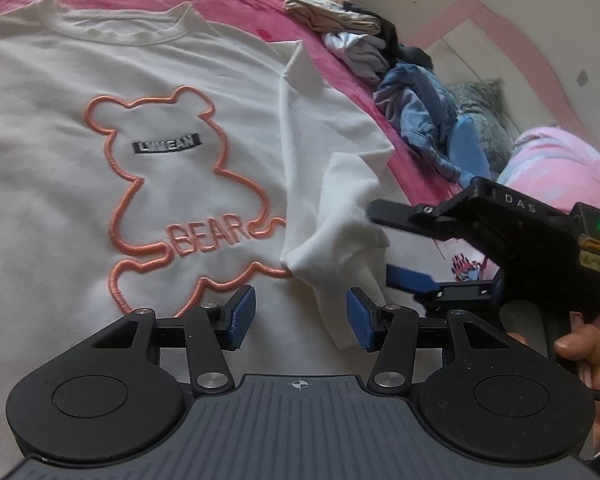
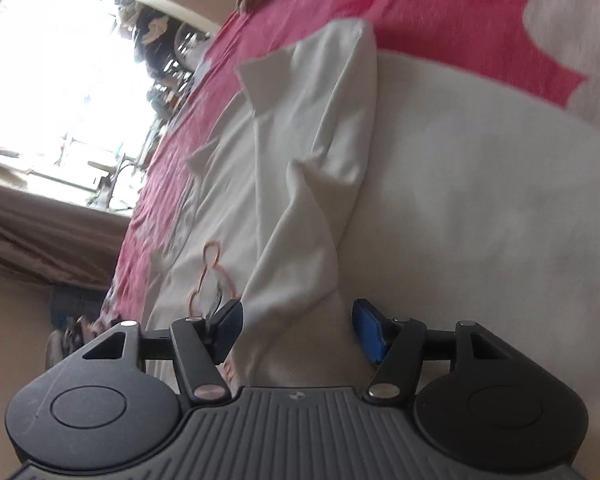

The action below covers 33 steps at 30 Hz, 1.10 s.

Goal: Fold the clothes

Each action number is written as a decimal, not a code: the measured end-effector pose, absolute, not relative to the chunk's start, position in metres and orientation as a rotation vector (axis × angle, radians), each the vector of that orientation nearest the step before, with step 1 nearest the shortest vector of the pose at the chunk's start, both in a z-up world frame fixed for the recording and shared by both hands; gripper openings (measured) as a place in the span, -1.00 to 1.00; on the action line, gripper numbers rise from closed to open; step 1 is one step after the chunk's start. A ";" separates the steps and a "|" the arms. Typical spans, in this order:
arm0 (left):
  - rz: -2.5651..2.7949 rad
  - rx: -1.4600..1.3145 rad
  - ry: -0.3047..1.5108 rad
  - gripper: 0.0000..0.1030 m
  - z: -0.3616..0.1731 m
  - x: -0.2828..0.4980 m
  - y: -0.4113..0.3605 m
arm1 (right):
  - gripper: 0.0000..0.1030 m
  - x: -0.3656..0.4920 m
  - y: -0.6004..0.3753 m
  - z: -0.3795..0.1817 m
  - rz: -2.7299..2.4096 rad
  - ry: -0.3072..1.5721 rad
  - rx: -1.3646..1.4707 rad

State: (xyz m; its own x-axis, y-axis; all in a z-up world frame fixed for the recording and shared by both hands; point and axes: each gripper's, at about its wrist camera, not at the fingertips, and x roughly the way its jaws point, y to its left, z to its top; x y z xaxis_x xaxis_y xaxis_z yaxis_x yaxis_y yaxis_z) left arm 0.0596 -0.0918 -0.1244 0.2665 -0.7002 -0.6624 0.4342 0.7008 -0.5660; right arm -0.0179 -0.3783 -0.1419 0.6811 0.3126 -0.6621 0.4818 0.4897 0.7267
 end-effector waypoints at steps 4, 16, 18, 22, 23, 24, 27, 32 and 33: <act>-0.786 -0.284 1.043 -0.02 -0.127 0.061 -0.096 | 0.23 -0.026 -0.374 -0.141 -0.057 0.845 1.119; -0.841 -0.259 1.016 -0.02 -0.120 0.054 -0.096 | -0.78 -0.033 -0.370 -0.139 -0.072 0.900 1.083; -0.861 -0.268 1.003 -0.02 -0.115 0.051 -0.090 | -0.80 -0.042 -0.373 -0.125 -0.088 0.886 1.062; -0.885 -0.290 0.997 -0.02 -0.110 0.045 -0.083 | -0.81 -0.068 -0.391 -0.103 -0.120 0.868 1.075; -0.889 -0.286 0.997 -0.02 -0.110 0.043 -0.083 | -0.81 -0.074 -0.395 -0.100 -0.130 0.870 1.083; -0.893 -0.282 0.996 -0.02 -0.109 0.042 -0.084 | -0.81 -0.079 -0.400 -0.098 -0.145 0.878 1.076; -0.899 -0.271 1.011 -0.02 -0.111 0.038 -0.088 | -0.81 -0.095 -0.414 -0.102 -0.200 0.925 1.074; -0.911 -0.245 1.026 -0.02 -0.111 0.034 -0.094 | -0.75 -0.105 -0.426 -0.128 -0.228 0.955 1.149; -0.913 -0.245 1.033 -0.02 -0.112 0.034 -0.095 | -0.65 -0.106 -0.427 -0.132 -0.221 0.947 1.174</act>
State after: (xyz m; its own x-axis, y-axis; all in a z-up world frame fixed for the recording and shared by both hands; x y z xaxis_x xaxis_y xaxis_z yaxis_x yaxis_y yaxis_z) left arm 0.0337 -0.0949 -0.1116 0.1949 -0.7498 -0.6323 0.5358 0.6213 -0.5717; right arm -0.1060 -0.4271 -0.1316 0.6121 0.3110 -0.7270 0.6010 0.4144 0.6834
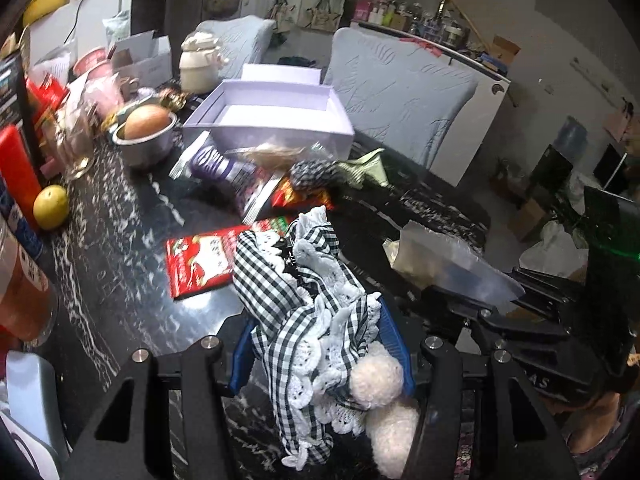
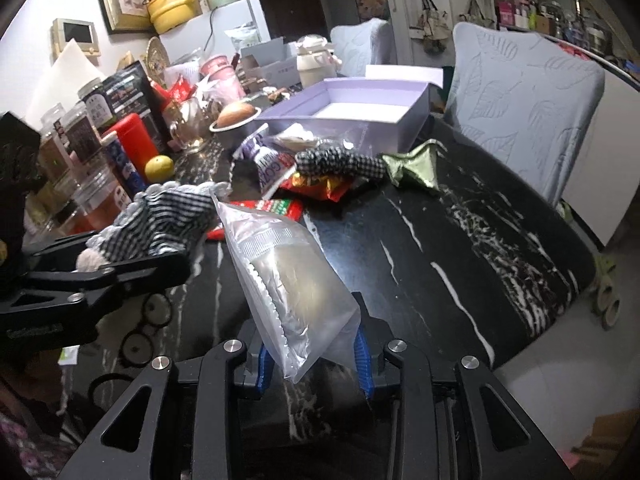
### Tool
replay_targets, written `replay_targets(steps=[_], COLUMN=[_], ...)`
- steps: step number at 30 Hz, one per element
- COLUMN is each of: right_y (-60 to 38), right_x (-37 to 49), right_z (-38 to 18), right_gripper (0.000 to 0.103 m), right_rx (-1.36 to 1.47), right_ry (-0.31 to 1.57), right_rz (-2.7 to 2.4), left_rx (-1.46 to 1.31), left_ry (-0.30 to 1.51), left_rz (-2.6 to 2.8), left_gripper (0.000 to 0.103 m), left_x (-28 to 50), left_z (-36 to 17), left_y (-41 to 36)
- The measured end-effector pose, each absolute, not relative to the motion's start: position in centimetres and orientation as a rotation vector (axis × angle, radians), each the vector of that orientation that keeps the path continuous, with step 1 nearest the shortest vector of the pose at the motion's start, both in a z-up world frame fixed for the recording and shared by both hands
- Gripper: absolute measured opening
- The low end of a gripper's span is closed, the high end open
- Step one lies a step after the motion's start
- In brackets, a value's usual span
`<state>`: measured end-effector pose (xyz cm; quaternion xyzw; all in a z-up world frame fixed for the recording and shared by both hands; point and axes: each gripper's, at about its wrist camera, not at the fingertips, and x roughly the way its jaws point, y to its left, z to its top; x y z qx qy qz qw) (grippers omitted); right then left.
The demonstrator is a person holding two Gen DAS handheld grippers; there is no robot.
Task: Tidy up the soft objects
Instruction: 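Grasp the clear plastic bag with the right gripper and lift it, then carry both items to the open box and release them inside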
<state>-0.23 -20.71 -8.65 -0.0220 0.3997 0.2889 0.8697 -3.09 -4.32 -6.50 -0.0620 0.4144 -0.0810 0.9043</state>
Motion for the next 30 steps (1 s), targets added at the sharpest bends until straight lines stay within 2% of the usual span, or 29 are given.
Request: replay_targets(steps=[11, 30], right_y=[-21.2, -20.9], right_x=[0.5, 8.6], right_z=[-4.2, 1.2], right_gripper=[0.032, 0.032], right_rx=[-0.086, -0.09], right_ry=[0.758, 0.651], right_rz=[0.562, 0.547], left_rx=[-0.09, -0.034], left_ry=[0.76, 0.609], left_rz=[-0.204, -0.18], left_gripper=[0.055, 0.055], left_x=[-0.2, 8.2], left_z=[-3.2, 1.5], left_y=[-4.9, -4.0])
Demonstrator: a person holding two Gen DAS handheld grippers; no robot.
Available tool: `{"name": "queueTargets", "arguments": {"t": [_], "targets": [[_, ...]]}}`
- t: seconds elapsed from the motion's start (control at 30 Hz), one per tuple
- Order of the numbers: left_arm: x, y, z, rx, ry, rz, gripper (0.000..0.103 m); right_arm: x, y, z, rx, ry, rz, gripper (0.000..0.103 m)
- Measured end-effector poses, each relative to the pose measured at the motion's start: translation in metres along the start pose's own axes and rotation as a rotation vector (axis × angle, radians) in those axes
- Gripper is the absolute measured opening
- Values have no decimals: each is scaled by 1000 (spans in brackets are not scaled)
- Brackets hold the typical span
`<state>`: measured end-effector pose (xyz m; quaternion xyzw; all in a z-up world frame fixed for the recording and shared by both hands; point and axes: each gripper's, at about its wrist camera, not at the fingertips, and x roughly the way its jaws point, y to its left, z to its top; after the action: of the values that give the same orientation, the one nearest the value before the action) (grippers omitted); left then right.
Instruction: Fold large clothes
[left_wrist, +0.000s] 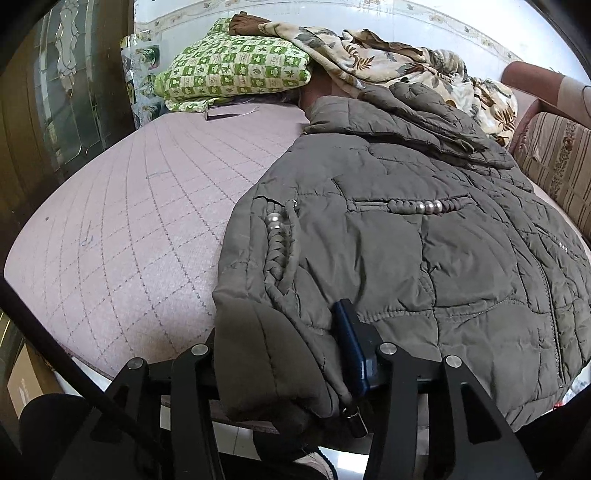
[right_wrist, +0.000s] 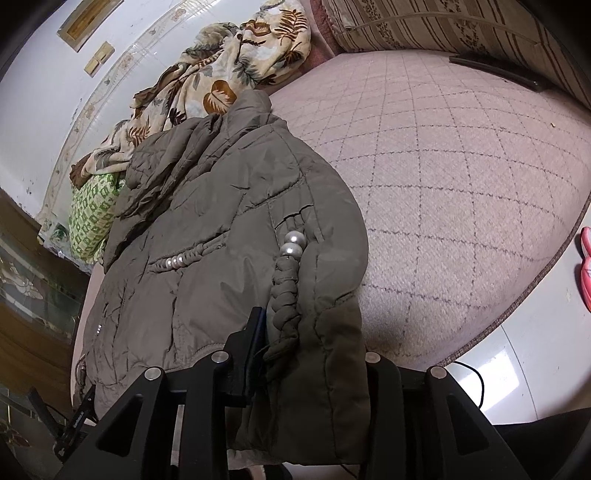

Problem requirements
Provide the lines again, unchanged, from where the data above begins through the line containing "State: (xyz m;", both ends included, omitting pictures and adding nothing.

Task response
The action below covers 33 steps at 30 Hz, 1.10 s.

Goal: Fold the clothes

Each action number is written as a decimal, not a code: the measured end-effector pose, absolute, not relative to the chunk's start, position in metres and orientation as a rotation vector (axis × angle, radians), each the vector of that orientation nearest the step before, with step 1 nearest the shortest vector of the pose at the chunk's start, both in a z-up world frame fixed for the recording and shared by both hands; gripper openings (measured) as a place in the span, -1.00 to 1.00; on the action line, gripper numbers rise from closed to open; step 1 is one step after the chunk's start. A ";" separates the steps and a "|" the arms. Typical spans, in this order:
arm0 (left):
  - rz: -2.5651..2.7949 rad
  - rx: -1.4600..1.3145 rad
  - ry: -0.3047..1.5108 rad
  - gripper: 0.0000..0.1030 m
  - z: -0.3616..0.1731 m
  - x: -0.2828..0.4980 m
  - y: -0.4113..0.3605 m
arm1 (right):
  - gripper: 0.0000..0.1030 m
  - x: -0.3656..0.4920 m
  - y: -0.6004..0.3753 m
  - z: -0.3795..0.1817 m
  - rz: -2.7299..2.4096 rad
  - ry: -0.3072..1.5721 rad
  - rx: -1.3646..1.4707 rad

State: (xyz m; its own x-axis, y-axis; all in a z-up world frame fixed for the recording and shared by both hands; point and axes: each gripper's, at about its wrist camera, not at the fingertips, and x roughly the way its jaws point, y to its left, z to its top; x y z xaxis_x xaxis_y xaxis_z yaxis_x yaxis_y yaxis_z) left arm 0.0596 -0.0918 -0.1244 0.2665 -0.7002 -0.6624 0.4342 0.7008 -0.5660; right arm -0.0179 -0.3783 -0.1419 0.6811 0.3126 -0.6621 0.4818 0.4897 0.7267

The exercise was answered in full.